A recent, real-world example of a wrongful arrest came up during the city council’s discussions: that of Robert Williams. Williams, a black man living in Michigan, was arrested in January when police used automatic facial recognition to match his old driver’s license photo to a store’s blurry surveillance footage of a black man allegedly stealing watches.

As he described in an editorial published in the Washington Post last month, Williams spent the night on the floor of a filthy, overcrowded jail cell, lying next to an overflowing trashcan, without being informed of what crimes he was suspected of having committed. He’d simply been hauled away, handcuffed, as his wife and daughters watched.

I never thought I’d have to explain to my daughters why Daddy got arrested.
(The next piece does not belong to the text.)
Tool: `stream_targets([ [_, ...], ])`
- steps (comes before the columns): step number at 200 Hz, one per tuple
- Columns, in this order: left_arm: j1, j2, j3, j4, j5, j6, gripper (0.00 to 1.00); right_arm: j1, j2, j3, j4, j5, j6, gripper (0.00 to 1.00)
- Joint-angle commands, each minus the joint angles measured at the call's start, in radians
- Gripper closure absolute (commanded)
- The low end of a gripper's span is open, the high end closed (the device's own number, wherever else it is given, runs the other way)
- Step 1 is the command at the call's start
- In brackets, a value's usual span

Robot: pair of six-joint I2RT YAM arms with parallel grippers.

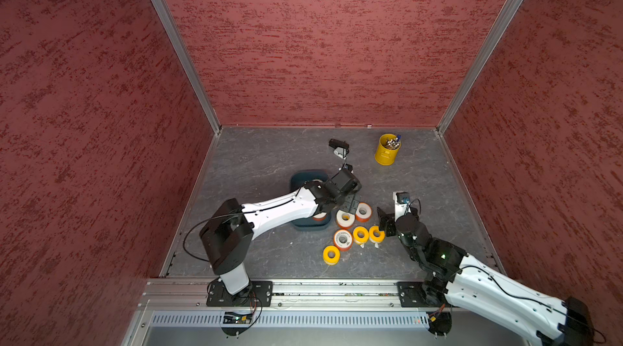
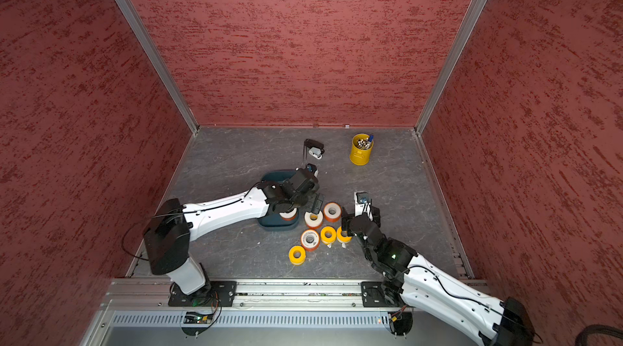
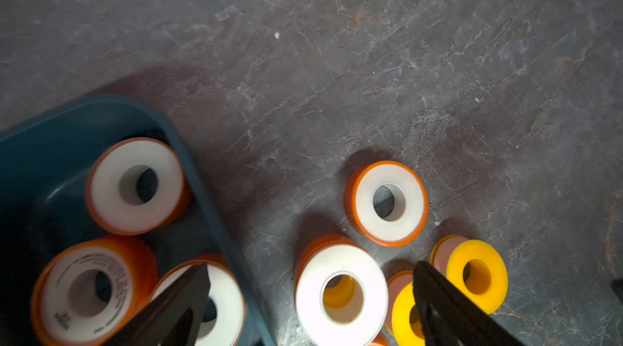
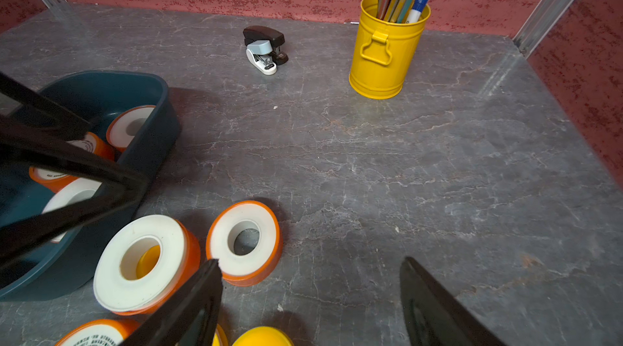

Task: Put the sealing tape into the storage box
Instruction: Pick up the sealing tape at the center of the board.

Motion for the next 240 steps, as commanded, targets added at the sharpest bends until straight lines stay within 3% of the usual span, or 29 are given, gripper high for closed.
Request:
stream_targets([
  [1,-0.012,0.092,0.095,-0.028,0.069,0.032,0.03,-0.004,0.018,0.006,0.033,0.033,0.014,0.16],
  [69,-0.014,0.268,0.241,-0.126,0.076,0.021,0.01,-0.004,0.032,0.007,0.042,0.034,0.012,0.16],
  [240,-0.037,0.160,0.062,-0.149,0.081,-0.061,0.01,-0.004,0.075,0.018,0.055,0.017,0.005,0.14],
])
How does one explain to two little girls that a computer got it wrong, but the police listened to it anyway?

The ACLU has lodged a complaint against the Detroit police department on Williams’ behalf, but he doubts it will change much.

My daughters can’t unsee me being handcuffed and put into a police car. But they can see me use this experience to bring some good into the world. That means helping make sure my daughters don’t grow up in a world where their driver’s license or Facebook photos could be used to target, track or harm them.

His wife said that she’d known about the issues with facial recognition. She never expected it to lead to police on her doorstep, arresting her husband, though.

I just feel like other people should know that it can happen, and it did happen, and it shouldn’t happen.

The Detroit Police Department (DPD) claims that it doesn’t make arrests based solely on facial recognition. It’s just one investigative tool that is “used to generate leads only.” The DPD had conducted an investigation that involved reviewing video, interviewing witnesses, conducting a photo line-up, and submission of a warrant package containing facts and circumstances, to the Wayne County Prosecutors Office (WCPO) for review and approval.

The WCPO in return recommended charges endorsed by the magistrate/judge for Retail Fraud – First Degree. A DPD spokeswoman told the Washington Post that since Williams’ arrest in January, the department has tweaked its policy, which now only allows the use of facial recognition software “after a violent crime has been committed.”

Boston’s “no, thanks” isn’t new

According to Boston-based WBUR, the BPD is currently using a video analysis system that could be used for facial recognition if the department opted to upgrade. The department has no intention of doing so: The BPD said at a recent city council working session that it wasn’t going to sign up for that part of the software update.

The bill comes with exceptions. It allows city employees to use facial recognition as user authentication to unlock their own devices, for one. Boston officials can also use the technology to automatically redact faces from images – but only if the automatic software doesn’t have the capability to identify people.

Boston might be one of the biggest cities to ban facial recognition, but it’s playing catchup with the communities that surround it in the Greater Boston area. That includes Somerville, Brookline, and Cambridge. Outside of Boston but still in Massachusetts, Northampton has enacted a ban, and Springfield moved to impose a moratorium on the technology as of February.

Without a national moratorium on the technology, though, facial recognition can still be carried out by federal agencies such as the FBI in any of those cities. Or in any other cities in Massachusetts. Or in their west-coast counterpart – besides San Francisco, that includes Berkeley and Oakland, while Washington state has also passed a bill to rein in use of the surveillance tool.

At the federal level, the day after Boston city council voted to kick facial recognition to the curb, a bill was introduced that would put a moratorium on face recognition systems. It’s currently pending before the joint judiciary committee.

Facial recognition wasn’t reliable enough for Boston, or San Francisco, or Oakland, or Washington, or any of the other cities that have reined it in.

With its demonstrated problems, why would any other community want anything to do with this technology? And, to echo Williams’ question, Why are police allowed to use it, in spite of its well-documented, pathetic performance?